◆ Work to be completed ◆
After reading the entries below, copy word for word the lines from the first through the line containing "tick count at", and stop there.

◆ Records for this exercise ◆
[Start of section]

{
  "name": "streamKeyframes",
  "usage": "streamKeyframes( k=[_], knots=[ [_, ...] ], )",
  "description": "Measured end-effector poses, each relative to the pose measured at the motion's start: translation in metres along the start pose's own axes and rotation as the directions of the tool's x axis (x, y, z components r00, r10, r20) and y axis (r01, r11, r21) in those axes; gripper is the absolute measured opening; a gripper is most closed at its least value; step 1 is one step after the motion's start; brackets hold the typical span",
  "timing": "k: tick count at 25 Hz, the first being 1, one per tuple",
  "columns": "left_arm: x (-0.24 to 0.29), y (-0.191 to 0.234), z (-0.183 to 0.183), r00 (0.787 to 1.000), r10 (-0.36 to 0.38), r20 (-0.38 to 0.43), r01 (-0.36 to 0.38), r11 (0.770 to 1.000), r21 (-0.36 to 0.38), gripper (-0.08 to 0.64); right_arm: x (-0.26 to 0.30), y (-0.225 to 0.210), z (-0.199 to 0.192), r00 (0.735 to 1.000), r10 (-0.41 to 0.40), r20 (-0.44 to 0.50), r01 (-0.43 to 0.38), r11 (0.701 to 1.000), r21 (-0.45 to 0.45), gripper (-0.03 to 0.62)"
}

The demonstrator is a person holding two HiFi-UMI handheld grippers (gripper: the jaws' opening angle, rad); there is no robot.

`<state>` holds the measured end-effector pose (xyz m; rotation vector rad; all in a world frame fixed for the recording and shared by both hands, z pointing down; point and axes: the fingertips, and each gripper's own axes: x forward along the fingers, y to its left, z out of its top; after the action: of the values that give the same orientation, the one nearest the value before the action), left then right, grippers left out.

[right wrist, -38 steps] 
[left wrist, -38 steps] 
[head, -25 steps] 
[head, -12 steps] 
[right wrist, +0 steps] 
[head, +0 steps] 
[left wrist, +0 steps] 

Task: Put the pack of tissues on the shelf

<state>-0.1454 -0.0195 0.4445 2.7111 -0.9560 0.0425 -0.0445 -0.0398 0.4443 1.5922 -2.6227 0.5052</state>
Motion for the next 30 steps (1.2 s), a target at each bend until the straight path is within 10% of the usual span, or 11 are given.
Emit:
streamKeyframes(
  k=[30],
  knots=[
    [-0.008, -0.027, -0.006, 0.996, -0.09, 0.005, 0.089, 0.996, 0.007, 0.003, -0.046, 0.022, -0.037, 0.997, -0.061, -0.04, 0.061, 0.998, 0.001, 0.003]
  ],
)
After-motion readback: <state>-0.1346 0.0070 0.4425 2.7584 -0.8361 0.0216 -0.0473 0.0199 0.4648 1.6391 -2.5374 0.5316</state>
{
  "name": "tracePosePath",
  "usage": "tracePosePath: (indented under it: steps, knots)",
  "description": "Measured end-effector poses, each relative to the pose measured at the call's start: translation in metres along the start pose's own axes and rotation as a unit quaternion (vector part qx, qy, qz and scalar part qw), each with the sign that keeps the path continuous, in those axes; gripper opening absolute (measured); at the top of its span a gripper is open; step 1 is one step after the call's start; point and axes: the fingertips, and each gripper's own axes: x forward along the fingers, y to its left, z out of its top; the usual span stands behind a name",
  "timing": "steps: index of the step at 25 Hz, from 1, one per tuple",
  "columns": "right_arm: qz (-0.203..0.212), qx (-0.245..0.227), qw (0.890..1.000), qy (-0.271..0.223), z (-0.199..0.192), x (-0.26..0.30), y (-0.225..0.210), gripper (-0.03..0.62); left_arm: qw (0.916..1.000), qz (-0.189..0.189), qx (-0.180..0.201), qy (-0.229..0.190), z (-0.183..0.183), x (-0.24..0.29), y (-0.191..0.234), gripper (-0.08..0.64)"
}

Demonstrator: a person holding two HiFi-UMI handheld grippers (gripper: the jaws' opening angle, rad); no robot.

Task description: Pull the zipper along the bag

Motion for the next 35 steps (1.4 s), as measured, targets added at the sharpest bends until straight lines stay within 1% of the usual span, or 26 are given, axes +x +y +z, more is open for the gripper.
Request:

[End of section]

◆ Written response ◆
{
  "name": "streamKeyframes",
  "usage": "streamKeyframes( k=[_], knots=[ [_, ...] ], )",
  "description": "Measured end-effector poses, each relative to the pose measured at the motion's start: translation in metres along the start pose's own axes and rotation as the directions of the tool's x axis (x, y, z components r00, r10, r20) and y axis (r01, r11, r21) in those axes; gripper is the absolute measured opening; a gripper is most closed at its least value; step 1 is one step after the motion's start; brackets hold the typical span",
  "timing": "k: tick count at 25 Hz, the first being 1, one per tuple",

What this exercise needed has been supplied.